Soyabean contains antinutritional factor that causes poor digestibility of protein. Hence it is recommended to consume readymade atta as it has all anti-nutritional factor removed. So if u want to use it in wheat flour, buy readymade atta than adding soybeans with wheat.
How to Select
Soya flour is available in natural foods stores and in some supermarkets. Read the label and then buy accordingly.
· Since soya flour can become packed in its bag or container, always stir it before measuring.
· Soya flour can be used as-is, or, for a pleasant nutty flavour, toast it before adding it to a recipe. Put the soy flour in a dry skillet and cook it, stirring occasionally, over moderate heat
· Soya flour can be used coarsely powdered as a thickening agent in gravies and sauces, or it can be added,finely powdered, to baked goods.
· In baked products, soya adds tenderness and moisture and helps to keep products from becoming stale.
· Products containing soya flour brown more quickly, so it is sometimes necessary to either shorten the baking time or decrease the temperature slightly.
· For products that do not contain yeast, such as muffins and cookies, replace up to 1/4 the total amount of flour called for in a recipe with soya flour. For products that are yeast-raised, such as bread, replace up to 15% of the flour called for in the recipe by placing two tablespoons of soya flour in the cup before measuring each cup of flour.
· Using more soya flour than this will cause breads to be too heavy and dense, since soya flour is free of gluten, the protein that gives structure to yeast-raised baked products.
· Soya flour also makes a good egg substitute in baked products. Replace one egg with 1 tablespoon of soya flour plus 1 tablespoon (15mL) of water.

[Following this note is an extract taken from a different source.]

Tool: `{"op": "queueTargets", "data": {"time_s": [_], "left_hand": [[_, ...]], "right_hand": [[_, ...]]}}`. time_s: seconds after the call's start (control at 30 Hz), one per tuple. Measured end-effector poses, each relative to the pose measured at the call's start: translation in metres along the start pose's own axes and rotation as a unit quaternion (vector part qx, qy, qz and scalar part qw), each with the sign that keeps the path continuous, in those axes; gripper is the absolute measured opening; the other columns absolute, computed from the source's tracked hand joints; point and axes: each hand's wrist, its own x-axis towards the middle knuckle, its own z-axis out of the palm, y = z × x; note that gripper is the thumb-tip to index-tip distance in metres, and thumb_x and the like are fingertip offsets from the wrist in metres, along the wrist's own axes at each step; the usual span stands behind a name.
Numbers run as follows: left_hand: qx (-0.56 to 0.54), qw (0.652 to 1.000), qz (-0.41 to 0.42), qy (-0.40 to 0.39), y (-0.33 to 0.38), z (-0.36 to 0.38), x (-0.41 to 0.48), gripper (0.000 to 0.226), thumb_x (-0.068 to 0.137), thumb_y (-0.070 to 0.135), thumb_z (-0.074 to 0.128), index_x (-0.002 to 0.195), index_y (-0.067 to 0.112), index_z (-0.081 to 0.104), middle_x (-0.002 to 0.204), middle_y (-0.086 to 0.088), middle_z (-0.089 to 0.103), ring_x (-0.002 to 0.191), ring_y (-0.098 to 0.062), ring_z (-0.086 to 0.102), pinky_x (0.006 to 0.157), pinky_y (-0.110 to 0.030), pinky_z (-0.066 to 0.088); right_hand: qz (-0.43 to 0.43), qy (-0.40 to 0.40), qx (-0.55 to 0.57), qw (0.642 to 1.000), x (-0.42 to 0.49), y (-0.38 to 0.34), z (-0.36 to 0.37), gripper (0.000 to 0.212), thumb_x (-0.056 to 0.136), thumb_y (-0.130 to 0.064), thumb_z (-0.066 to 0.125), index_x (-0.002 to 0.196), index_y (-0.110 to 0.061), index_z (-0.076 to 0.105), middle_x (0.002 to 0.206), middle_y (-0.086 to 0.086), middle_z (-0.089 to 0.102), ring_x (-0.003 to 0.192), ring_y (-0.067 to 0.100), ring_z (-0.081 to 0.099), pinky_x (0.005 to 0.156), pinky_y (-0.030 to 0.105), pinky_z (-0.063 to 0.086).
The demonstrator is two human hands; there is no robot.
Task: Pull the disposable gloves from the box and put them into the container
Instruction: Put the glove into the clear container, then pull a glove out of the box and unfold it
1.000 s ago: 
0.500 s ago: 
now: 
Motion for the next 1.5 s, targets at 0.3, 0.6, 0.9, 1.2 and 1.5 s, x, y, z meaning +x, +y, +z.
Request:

· Although soy flour has not yet found its way into many family kitchens, it is used extensively by the food industry.
· Soy flour turns up in an amazing array of food products, including fudge and other candies, pies, doughnuts, cakes and rolls, pasta, pancake mixes and frozen desserts.
· In fried foods, like doughnuts, soy flour reduces the amount of fat that is absorbed by the dough.

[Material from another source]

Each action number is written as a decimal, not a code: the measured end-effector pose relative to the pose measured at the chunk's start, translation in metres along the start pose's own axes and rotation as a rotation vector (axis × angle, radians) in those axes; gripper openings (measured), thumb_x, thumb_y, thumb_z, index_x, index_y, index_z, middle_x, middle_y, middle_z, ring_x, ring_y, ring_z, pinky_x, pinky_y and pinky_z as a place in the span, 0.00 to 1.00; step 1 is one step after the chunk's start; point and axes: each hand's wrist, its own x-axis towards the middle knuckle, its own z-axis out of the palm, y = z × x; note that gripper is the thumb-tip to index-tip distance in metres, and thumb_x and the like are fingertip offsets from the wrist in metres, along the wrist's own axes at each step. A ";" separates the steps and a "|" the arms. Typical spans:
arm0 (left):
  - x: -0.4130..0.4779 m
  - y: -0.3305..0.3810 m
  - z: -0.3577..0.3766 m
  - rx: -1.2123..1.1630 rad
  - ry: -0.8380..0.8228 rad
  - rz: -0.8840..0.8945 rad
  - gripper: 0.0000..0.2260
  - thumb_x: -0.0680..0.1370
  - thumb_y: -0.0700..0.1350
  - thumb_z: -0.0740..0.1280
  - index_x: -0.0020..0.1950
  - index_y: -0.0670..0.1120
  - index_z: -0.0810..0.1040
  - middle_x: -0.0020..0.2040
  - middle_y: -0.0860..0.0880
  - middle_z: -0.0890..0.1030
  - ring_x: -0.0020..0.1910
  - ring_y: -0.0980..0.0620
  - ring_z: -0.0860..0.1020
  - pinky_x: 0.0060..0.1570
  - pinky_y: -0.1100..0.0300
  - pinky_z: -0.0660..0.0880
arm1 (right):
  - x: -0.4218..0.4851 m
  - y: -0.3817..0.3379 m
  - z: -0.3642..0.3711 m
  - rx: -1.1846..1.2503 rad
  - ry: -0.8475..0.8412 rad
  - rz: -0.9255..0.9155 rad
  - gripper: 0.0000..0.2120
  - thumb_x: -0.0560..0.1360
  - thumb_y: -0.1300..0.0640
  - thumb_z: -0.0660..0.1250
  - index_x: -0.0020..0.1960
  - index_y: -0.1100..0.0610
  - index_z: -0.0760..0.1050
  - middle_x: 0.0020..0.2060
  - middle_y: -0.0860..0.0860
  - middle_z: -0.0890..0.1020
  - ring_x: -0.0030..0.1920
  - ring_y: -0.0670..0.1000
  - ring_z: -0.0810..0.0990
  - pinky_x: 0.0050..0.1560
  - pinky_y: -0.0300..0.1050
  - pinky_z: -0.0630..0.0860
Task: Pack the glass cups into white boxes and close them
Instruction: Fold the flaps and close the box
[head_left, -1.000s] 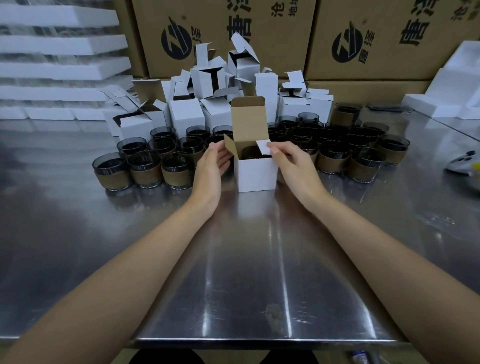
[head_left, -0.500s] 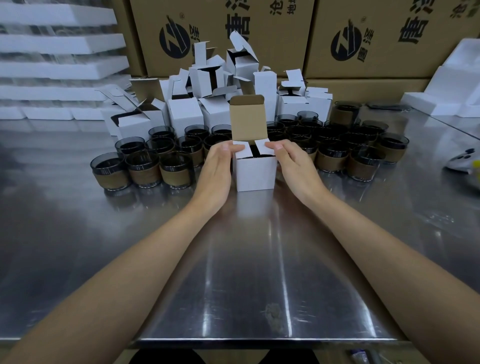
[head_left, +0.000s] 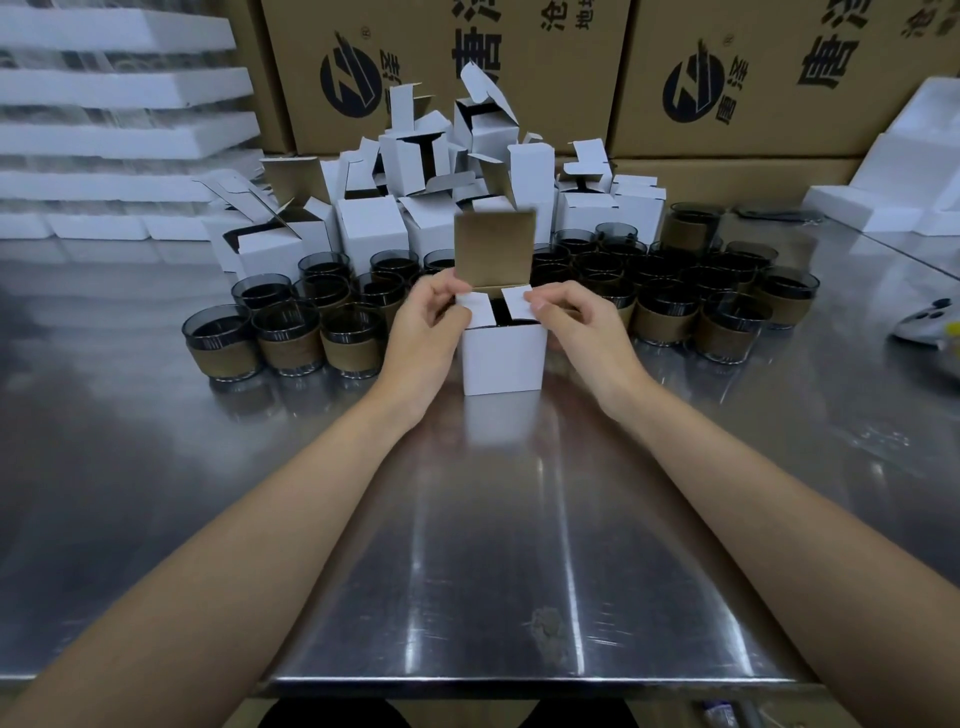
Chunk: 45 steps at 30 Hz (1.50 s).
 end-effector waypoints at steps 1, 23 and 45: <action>0.000 0.000 0.000 -0.025 0.026 0.012 0.14 0.77 0.29 0.61 0.51 0.48 0.71 0.56 0.54 0.78 0.55 0.64 0.78 0.54 0.67 0.73 | 0.000 0.000 0.000 0.007 0.001 0.011 0.06 0.78 0.58 0.66 0.44 0.50 0.79 0.54 0.50 0.81 0.48 0.39 0.78 0.52 0.42 0.75; -0.003 0.000 -0.012 0.283 -0.153 0.143 0.10 0.76 0.43 0.57 0.51 0.43 0.77 0.57 0.47 0.75 0.59 0.55 0.73 0.62 0.61 0.67 | -0.003 0.006 -0.004 0.178 -0.042 0.044 0.06 0.82 0.60 0.57 0.53 0.60 0.72 0.51 0.49 0.80 0.50 0.44 0.79 0.50 0.44 0.77; -0.002 0.000 -0.019 0.498 -0.181 0.327 0.13 0.81 0.47 0.62 0.60 0.41 0.76 0.59 0.47 0.76 0.58 0.52 0.75 0.57 0.51 0.75 | -0.005 0.001 0.000 -0.262 -0.132 -0.231 0.11 0.81 0.57 0.61 0.63 0.53 0.74 0.61 0.50 0.71 0.58 0.39 0.71 0.55 0.25 0.65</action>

· It adds a rich color, fine texture, tenderness and moistness to baked goods.
· Soy flour can also be used to make a quick, homemade soymilk.
How to Store
Because soya flour must always be refrigerated, it is not often available in bulk. Keep soya flour in the refrigerator for several months or in the freezer for up to a year.
· Soy flour is extremely rich in high quality protein and is an excellent source of iron, calcium and B-vitamins.
· Soya flour is not as good a source of isoflavones (phytoestrogens) as are most soya products.
· Isoflavones are compounds thought to be largely responsible for many of the health benefits associated with eating soya.